Nic Cunha & Chris Hart (pgs. 177-178)
Trends in Electronegativity

In chapters 7 and 8 you will study 2 different bonds both of which electrons are involved in. Electronegativity is a property that can predict the type of bond that will be formed during a reaction. Electronegativity is the ability of an atom of an element to attract electrons when the atom is in a compound. Scientists use ionization energy to calculate values for electronegativity.
The table bellows show the electronegativity levels for all of the elements in the periodic table (ex. Lithium-Li = 1.0) Noble gasses are omitted because they form no compounds. The units of the levels of electronegativity are called Paulings, after Linus Pauling who first discovered electronegativity.

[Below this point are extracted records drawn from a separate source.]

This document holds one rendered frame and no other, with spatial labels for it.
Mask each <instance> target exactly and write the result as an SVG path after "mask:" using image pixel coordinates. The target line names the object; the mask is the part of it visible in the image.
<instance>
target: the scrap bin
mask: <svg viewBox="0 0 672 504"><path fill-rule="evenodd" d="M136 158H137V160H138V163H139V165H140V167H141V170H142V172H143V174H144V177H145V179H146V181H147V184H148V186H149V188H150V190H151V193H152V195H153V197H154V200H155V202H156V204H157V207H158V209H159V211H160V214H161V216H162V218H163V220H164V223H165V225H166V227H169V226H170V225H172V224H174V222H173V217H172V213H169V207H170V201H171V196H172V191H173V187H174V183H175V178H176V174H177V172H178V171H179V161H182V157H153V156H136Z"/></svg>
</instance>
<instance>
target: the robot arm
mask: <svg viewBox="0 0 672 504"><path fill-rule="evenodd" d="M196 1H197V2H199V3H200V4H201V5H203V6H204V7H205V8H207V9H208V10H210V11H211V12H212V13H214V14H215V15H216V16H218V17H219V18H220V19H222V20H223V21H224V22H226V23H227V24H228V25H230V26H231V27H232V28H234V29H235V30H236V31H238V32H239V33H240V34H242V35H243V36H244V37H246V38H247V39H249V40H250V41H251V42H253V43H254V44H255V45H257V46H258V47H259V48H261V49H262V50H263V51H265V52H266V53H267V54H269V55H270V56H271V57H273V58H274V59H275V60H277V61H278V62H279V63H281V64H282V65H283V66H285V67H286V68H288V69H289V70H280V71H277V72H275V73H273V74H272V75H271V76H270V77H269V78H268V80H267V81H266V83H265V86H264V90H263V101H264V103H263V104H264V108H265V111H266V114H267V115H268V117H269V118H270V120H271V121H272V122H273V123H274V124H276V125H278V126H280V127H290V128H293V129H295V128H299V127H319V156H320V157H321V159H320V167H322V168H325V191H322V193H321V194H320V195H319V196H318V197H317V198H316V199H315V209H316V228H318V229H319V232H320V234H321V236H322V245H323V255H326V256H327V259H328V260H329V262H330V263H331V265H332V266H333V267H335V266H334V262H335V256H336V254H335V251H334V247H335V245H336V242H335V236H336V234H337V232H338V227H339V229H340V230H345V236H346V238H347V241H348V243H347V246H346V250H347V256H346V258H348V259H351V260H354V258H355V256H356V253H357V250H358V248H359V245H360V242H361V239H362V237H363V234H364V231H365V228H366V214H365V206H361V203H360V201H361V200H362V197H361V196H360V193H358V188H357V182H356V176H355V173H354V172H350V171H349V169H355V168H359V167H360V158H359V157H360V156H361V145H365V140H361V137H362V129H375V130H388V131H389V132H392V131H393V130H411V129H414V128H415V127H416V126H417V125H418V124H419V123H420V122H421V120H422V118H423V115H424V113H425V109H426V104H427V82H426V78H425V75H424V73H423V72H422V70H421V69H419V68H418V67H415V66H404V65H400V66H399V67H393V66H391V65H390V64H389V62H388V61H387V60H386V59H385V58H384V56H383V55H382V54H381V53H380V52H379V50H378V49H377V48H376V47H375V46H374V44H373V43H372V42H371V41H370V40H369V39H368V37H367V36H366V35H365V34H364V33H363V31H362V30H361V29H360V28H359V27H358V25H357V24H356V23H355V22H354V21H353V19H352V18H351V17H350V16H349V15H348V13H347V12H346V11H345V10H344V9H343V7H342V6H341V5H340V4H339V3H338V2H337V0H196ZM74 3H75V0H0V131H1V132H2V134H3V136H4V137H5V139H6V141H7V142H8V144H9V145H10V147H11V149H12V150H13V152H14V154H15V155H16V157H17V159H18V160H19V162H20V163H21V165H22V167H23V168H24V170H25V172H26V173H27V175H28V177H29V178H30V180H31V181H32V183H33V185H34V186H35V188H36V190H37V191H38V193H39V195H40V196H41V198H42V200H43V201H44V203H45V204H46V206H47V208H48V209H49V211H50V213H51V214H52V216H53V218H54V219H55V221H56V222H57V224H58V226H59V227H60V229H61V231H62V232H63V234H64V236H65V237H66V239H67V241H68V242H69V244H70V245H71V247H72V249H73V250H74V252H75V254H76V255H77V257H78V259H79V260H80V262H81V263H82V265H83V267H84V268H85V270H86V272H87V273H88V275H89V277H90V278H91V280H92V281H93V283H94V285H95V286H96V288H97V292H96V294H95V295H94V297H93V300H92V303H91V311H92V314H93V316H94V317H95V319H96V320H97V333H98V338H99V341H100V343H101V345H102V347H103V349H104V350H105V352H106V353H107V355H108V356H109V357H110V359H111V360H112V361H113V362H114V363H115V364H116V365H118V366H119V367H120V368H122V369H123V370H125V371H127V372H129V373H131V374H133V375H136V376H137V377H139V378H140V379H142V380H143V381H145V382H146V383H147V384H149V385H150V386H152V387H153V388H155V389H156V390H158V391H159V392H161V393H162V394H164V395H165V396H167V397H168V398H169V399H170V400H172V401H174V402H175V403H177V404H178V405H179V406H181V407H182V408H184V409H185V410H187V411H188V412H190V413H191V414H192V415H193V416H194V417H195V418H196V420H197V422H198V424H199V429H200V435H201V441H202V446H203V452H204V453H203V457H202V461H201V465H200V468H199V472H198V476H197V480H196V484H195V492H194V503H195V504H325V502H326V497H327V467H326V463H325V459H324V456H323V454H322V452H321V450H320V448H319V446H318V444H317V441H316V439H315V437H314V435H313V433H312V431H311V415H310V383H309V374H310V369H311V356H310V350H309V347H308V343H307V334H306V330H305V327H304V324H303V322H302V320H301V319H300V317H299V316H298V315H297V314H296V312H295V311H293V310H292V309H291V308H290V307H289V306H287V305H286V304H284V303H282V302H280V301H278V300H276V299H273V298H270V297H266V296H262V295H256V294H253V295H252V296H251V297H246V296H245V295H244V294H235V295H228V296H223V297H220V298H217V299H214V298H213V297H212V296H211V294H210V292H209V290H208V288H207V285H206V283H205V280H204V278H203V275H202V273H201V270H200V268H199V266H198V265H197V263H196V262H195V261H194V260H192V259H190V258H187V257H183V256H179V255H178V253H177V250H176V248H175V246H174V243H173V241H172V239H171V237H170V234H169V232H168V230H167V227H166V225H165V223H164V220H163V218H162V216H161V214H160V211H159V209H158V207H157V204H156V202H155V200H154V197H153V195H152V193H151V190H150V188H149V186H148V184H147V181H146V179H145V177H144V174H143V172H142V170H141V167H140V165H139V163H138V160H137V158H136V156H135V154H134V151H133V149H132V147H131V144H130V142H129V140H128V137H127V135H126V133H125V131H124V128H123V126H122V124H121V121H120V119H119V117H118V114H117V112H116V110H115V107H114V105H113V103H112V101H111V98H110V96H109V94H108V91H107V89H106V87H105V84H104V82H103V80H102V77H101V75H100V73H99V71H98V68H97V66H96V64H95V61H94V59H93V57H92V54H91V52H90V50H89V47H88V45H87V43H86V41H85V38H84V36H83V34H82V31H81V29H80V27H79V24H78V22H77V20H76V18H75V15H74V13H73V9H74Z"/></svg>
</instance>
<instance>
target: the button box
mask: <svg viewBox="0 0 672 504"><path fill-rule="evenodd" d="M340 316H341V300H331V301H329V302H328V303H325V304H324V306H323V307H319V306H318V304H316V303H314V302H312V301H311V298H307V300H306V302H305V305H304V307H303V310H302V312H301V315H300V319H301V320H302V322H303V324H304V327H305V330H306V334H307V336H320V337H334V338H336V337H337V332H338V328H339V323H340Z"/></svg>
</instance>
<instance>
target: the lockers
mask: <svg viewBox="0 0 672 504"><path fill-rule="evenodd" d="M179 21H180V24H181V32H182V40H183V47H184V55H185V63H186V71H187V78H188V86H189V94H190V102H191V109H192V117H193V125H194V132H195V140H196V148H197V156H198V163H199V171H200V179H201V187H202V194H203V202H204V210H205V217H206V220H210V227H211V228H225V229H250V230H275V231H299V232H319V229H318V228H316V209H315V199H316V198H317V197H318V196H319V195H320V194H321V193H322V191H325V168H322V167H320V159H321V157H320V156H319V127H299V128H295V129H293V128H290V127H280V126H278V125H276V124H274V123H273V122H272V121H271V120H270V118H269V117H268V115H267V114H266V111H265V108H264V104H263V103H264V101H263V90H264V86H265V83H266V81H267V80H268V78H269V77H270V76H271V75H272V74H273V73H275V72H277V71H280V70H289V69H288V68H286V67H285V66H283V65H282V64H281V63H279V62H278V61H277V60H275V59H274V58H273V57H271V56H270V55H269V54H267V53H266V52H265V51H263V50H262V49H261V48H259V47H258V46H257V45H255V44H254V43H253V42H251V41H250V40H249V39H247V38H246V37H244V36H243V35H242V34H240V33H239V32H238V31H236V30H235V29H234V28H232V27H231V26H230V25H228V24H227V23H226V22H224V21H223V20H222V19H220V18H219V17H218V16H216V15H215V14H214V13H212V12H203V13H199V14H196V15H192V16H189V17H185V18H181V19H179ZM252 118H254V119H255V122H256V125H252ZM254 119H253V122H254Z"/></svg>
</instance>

In general, electronegativity values decrease from top to bottom within a group. For representative elements, the values tend to increase from left to right across a period. Metals at far left have low values, nonmetals (excluding noble gasses) have higher values. The values for transition metals are not as regular.
The least electronegative element is cesium-----0.7. It has the least tendency to attract electrons. When reacting it tends to lose electrons and form positive ions. The most electronegative element is fluorine------4.0. Because it has such a strong tendency to attract electrons, when it is bonded to any other element it either attracts the shared electrons or forms a negative ion.

Summary of Trends
For groups 1A through 8A: Atomic size, Ionization energy, Electronegativity, and Nuclear charge levels increase from left to right across a period. Shielding is constant. Atomic size, Ionic size, Nuclear Charge, and Shielding levels increase from top to bottom. Ionization and Electronegativity decreases from top to bottom. For chart see page 178 in text book. The trends that exist among these properties can be explained by variations in atomic structure. The increase of nuclear charge within groups and across periods explains many trends. Within groups, the increase in shielding has a significant effect.